What the task requires:
Set down, please, without alteration, the lines of the entries below from the first through the one containing "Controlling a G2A".

Information supplied:
---
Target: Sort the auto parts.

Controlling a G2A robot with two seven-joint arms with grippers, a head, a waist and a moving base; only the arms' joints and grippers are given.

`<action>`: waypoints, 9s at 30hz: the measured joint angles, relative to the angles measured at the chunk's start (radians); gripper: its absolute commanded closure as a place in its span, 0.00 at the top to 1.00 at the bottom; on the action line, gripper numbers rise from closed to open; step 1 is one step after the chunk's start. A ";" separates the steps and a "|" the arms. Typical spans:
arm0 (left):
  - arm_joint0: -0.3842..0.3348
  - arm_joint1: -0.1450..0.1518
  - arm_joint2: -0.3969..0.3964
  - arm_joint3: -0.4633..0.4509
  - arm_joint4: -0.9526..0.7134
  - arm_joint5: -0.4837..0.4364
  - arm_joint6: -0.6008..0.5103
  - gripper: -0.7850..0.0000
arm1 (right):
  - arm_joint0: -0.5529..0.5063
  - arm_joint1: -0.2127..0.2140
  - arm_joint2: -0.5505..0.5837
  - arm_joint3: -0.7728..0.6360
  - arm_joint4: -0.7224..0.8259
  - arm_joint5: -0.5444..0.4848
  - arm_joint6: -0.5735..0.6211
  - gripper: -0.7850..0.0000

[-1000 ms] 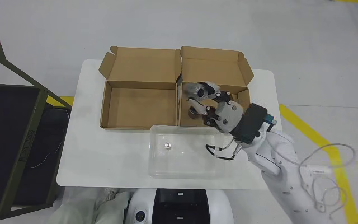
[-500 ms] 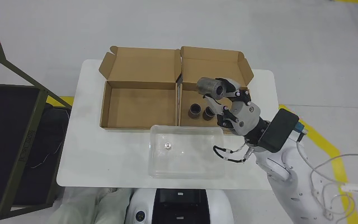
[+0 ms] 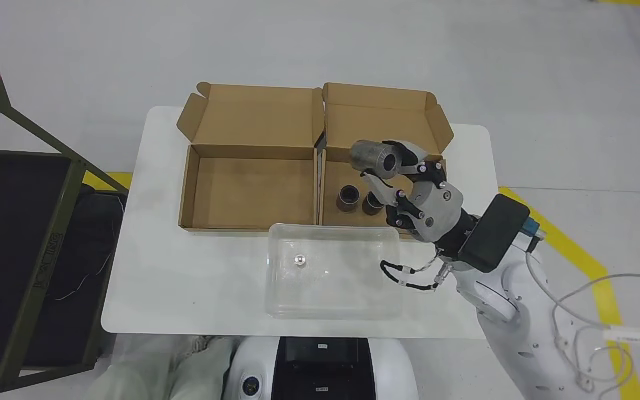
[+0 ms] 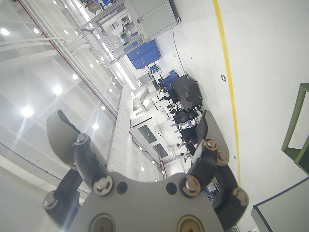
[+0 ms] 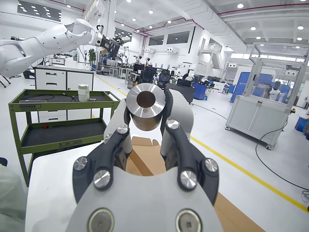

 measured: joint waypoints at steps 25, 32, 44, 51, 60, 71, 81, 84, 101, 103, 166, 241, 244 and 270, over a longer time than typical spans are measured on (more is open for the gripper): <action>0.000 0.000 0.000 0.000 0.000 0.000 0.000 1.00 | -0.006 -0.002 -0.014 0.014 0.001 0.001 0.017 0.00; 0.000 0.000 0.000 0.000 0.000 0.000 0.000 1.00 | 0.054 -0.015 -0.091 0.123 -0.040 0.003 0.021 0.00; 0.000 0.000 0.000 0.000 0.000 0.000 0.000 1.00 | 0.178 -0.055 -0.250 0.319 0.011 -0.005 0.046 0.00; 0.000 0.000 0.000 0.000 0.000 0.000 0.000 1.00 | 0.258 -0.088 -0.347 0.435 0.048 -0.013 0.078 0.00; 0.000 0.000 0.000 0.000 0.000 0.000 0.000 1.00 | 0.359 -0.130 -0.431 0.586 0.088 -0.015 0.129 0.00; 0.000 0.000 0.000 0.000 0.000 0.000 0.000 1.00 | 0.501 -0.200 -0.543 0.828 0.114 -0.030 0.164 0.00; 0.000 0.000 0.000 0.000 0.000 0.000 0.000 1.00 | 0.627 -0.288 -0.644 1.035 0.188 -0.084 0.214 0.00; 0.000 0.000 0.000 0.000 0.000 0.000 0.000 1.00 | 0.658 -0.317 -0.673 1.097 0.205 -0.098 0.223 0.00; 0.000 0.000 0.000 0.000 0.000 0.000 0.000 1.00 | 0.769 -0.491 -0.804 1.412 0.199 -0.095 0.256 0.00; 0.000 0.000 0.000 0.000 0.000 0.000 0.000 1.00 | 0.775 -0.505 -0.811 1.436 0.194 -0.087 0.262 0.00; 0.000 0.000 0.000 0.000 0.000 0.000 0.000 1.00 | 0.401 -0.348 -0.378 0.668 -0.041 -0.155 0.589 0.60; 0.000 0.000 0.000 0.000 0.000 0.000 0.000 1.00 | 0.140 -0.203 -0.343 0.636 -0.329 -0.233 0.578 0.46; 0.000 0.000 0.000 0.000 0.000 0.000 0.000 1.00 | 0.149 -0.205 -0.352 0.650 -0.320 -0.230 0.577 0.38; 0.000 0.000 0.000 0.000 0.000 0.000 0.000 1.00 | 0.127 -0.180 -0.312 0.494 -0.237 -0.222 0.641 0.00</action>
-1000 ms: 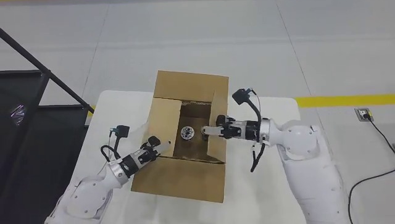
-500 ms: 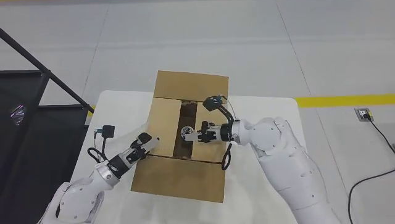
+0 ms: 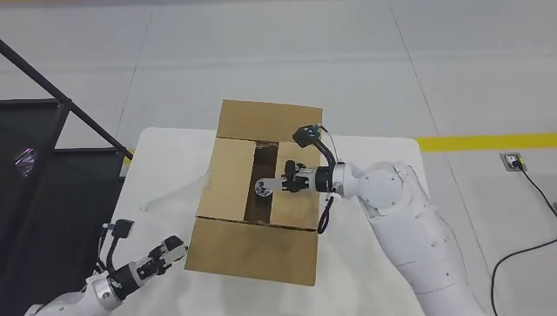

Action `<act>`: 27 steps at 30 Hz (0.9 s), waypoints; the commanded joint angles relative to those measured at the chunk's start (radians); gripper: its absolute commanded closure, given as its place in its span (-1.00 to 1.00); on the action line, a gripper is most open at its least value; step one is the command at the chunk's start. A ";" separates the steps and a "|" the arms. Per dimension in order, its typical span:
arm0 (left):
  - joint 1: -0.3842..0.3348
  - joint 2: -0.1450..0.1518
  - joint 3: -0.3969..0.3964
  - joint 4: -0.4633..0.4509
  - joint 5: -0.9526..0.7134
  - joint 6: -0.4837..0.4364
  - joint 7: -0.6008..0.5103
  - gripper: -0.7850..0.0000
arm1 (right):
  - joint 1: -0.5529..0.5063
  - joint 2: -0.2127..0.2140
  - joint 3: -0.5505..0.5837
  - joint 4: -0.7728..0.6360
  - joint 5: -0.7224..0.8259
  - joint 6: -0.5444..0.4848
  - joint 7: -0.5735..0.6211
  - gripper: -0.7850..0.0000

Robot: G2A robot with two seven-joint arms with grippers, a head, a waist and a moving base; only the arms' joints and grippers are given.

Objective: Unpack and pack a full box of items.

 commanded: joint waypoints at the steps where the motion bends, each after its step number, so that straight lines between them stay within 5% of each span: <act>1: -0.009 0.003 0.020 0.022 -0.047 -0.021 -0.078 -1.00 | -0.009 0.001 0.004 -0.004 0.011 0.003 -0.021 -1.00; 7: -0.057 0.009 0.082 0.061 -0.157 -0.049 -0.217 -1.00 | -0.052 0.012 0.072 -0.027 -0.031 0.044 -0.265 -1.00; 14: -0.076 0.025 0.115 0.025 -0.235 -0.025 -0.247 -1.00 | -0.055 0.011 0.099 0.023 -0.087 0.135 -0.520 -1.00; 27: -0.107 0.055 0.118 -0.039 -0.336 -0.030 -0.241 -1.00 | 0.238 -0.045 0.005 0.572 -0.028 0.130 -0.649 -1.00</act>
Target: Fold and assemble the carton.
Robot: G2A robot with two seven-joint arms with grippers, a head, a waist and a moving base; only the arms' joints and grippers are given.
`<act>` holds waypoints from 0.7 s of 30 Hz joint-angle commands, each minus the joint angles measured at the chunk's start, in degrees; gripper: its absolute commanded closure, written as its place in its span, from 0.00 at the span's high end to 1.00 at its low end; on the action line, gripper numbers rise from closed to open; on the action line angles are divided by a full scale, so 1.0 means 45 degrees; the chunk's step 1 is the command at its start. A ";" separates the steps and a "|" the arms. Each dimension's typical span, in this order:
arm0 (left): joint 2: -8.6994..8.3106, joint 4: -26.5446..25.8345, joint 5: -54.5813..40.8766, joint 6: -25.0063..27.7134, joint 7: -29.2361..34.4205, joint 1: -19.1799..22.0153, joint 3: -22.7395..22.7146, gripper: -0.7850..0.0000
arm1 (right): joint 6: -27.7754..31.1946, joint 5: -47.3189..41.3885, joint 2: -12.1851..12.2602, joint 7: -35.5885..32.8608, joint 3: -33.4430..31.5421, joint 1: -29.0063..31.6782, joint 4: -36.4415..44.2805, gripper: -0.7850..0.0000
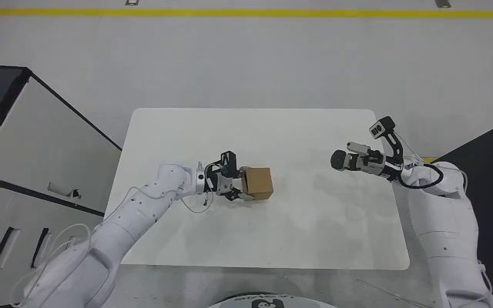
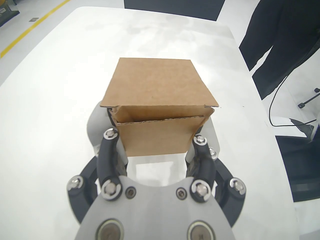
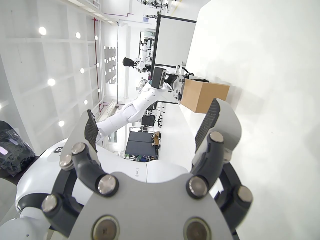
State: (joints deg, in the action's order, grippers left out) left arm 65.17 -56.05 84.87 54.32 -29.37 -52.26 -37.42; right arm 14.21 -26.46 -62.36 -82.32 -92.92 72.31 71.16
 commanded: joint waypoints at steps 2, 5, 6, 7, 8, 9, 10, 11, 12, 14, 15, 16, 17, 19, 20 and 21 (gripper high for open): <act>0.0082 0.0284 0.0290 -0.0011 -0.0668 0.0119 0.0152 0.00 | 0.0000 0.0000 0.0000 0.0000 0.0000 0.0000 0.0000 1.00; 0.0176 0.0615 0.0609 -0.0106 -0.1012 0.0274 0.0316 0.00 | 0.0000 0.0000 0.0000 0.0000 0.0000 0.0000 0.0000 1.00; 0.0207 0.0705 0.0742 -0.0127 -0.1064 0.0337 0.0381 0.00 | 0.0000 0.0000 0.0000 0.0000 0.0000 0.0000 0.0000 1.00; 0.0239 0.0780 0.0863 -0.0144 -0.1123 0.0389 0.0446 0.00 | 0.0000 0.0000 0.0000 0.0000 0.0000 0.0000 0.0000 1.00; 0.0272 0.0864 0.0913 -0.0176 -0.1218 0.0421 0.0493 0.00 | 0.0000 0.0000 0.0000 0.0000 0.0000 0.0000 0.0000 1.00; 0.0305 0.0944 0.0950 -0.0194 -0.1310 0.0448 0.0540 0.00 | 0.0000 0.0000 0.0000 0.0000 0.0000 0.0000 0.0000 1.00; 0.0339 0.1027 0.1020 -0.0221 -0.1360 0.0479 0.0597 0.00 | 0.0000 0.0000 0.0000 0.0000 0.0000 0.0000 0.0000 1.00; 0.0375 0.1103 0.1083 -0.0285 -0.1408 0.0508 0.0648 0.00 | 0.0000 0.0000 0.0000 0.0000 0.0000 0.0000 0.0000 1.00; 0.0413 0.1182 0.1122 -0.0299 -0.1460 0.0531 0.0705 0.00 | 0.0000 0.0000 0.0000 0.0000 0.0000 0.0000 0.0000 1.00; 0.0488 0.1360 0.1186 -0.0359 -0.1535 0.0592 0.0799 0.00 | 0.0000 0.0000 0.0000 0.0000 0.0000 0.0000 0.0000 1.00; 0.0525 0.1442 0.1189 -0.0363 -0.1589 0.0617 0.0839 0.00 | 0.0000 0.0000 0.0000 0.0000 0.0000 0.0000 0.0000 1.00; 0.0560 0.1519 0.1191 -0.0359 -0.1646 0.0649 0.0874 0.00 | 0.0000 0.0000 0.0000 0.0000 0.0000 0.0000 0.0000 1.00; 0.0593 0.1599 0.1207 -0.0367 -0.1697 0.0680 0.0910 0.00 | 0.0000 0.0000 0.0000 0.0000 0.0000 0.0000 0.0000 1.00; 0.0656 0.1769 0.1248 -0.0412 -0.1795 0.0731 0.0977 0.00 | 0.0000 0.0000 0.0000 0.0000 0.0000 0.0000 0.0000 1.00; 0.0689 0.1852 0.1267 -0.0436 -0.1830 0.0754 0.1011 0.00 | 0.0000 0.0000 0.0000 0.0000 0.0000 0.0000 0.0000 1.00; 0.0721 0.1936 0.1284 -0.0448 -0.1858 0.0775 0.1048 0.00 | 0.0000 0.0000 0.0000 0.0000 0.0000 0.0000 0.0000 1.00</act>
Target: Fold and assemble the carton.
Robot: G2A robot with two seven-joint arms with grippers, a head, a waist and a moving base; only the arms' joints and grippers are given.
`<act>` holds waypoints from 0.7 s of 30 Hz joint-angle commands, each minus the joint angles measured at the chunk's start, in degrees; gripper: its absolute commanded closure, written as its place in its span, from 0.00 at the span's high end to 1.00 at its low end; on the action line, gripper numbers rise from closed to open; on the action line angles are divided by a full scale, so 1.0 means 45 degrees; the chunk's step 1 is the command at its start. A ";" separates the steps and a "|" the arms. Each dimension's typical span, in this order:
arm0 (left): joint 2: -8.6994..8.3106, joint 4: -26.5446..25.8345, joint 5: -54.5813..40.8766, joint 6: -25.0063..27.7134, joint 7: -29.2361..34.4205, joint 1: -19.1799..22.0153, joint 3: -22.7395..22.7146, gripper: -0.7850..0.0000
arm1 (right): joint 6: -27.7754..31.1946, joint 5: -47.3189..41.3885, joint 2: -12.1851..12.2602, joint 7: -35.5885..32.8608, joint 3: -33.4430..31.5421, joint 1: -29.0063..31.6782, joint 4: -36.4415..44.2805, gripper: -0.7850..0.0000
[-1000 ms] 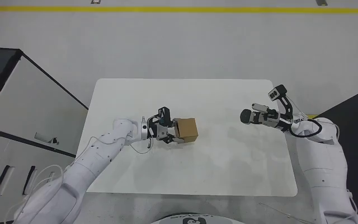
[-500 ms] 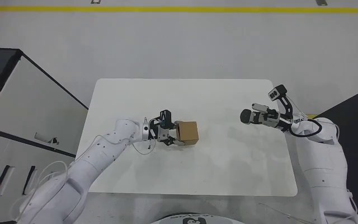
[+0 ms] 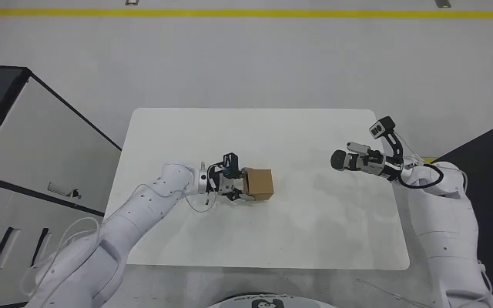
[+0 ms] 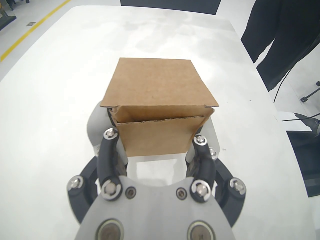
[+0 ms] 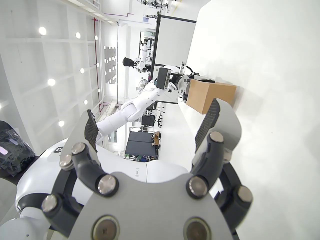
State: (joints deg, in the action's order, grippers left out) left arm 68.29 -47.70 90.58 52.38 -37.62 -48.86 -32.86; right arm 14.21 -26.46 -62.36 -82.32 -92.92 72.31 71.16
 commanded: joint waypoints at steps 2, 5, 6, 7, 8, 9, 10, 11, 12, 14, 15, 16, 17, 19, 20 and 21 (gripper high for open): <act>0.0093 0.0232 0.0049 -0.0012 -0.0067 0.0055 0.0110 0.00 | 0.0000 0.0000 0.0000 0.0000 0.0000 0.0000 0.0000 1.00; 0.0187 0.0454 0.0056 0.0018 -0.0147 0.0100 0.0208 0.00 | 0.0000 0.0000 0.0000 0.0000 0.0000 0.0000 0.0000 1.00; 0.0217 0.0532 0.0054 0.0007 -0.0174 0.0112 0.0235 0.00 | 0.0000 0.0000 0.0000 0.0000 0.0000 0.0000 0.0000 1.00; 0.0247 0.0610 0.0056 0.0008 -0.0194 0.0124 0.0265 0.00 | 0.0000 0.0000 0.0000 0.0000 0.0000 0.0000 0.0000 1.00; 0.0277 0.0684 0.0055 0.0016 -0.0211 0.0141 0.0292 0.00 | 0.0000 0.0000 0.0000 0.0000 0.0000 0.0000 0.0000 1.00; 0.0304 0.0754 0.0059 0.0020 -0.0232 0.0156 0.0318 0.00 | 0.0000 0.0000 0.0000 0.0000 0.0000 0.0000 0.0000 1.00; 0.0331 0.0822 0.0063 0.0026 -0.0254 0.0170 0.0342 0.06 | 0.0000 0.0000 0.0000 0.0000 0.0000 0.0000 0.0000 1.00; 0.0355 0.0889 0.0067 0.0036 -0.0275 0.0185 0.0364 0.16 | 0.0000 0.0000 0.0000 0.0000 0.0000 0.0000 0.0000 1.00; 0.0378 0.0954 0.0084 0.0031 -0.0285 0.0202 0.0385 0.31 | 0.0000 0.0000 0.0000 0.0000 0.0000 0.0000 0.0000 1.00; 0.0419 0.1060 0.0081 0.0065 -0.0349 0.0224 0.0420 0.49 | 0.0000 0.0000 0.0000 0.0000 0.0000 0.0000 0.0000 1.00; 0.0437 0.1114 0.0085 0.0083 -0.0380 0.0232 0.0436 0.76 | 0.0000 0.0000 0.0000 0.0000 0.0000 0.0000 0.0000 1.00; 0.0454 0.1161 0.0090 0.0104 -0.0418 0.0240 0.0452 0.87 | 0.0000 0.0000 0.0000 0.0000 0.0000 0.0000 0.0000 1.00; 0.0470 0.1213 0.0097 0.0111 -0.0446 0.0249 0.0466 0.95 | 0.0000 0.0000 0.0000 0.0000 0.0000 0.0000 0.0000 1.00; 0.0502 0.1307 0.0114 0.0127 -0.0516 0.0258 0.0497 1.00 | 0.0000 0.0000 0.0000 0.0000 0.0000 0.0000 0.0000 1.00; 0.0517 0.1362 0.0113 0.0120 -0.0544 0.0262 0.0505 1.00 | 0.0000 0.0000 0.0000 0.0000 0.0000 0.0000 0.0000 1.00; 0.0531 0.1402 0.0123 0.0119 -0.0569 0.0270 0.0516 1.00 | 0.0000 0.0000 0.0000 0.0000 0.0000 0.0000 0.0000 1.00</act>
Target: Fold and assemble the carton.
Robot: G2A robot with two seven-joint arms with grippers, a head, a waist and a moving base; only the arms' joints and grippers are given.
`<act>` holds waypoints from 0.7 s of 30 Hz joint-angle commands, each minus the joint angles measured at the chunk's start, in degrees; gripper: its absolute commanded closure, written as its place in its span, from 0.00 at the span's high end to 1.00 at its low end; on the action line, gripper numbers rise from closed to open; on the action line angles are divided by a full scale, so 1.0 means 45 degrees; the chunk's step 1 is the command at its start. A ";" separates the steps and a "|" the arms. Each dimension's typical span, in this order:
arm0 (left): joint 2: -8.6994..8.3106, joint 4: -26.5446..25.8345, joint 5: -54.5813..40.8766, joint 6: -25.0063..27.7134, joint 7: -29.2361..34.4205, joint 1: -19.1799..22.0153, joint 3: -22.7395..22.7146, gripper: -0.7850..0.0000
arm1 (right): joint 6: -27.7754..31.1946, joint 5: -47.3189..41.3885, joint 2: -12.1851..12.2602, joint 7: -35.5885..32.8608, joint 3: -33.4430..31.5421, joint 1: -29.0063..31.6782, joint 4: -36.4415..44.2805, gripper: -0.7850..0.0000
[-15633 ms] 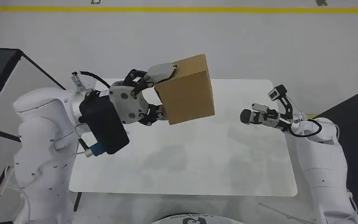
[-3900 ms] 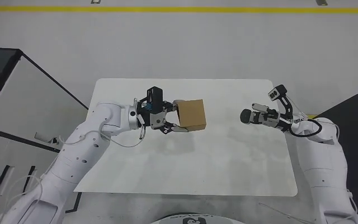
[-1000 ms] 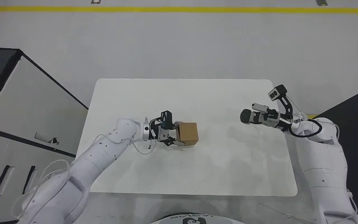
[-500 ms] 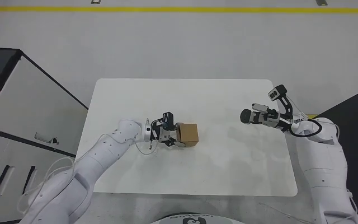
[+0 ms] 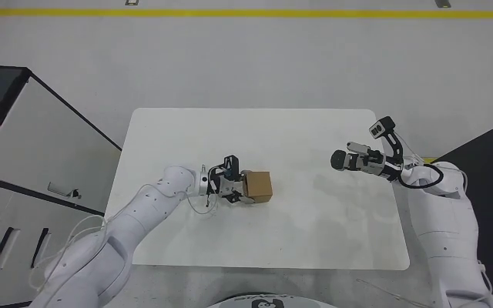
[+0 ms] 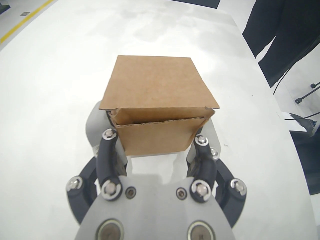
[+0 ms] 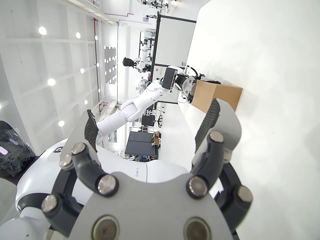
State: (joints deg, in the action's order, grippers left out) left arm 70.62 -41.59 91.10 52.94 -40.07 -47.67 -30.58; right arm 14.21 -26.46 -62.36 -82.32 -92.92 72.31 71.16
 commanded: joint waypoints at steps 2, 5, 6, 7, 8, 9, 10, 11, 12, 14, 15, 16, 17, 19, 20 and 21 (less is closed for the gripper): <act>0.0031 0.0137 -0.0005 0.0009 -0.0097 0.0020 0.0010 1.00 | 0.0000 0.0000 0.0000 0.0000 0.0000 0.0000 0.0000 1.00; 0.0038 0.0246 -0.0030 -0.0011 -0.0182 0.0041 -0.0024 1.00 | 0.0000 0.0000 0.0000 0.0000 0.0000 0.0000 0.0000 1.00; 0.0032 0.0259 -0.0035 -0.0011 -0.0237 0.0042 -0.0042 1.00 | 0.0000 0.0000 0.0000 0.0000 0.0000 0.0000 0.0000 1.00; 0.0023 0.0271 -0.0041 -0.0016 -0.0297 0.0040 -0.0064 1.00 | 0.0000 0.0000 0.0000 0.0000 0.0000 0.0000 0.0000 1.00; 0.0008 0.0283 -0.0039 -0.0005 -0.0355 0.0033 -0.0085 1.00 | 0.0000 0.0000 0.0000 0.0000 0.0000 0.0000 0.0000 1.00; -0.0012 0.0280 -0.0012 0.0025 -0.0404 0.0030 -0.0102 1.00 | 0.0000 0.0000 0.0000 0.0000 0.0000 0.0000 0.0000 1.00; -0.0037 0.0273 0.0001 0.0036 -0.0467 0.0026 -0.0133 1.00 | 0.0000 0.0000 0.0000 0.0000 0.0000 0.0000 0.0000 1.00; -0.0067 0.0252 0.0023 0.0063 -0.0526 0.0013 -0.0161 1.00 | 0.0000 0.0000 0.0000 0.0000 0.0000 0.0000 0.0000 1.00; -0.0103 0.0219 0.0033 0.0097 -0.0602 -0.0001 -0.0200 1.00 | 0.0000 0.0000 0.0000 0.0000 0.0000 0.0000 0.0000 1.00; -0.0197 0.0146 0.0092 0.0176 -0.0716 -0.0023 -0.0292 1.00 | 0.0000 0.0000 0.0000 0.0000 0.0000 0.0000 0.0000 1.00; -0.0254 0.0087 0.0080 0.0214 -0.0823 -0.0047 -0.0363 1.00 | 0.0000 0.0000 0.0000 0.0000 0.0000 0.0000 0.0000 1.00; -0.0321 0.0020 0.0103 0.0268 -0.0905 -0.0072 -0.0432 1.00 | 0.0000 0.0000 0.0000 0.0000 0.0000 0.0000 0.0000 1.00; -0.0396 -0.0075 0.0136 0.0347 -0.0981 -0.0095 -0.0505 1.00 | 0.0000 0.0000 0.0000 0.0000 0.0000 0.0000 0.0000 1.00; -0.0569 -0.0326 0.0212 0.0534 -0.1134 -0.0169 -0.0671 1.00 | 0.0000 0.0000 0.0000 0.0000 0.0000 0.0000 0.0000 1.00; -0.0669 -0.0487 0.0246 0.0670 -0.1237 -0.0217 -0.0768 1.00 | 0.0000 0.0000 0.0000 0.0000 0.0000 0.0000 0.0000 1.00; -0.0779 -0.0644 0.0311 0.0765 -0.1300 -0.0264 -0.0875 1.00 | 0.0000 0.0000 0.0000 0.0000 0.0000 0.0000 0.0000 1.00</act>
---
Answer section:
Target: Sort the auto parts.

Controlling a G2A robot with two seven-joint arms with grippers, a head, a waist and a moving base; only the arms' joints and grippers are given.

There is nothing further to add to the answer.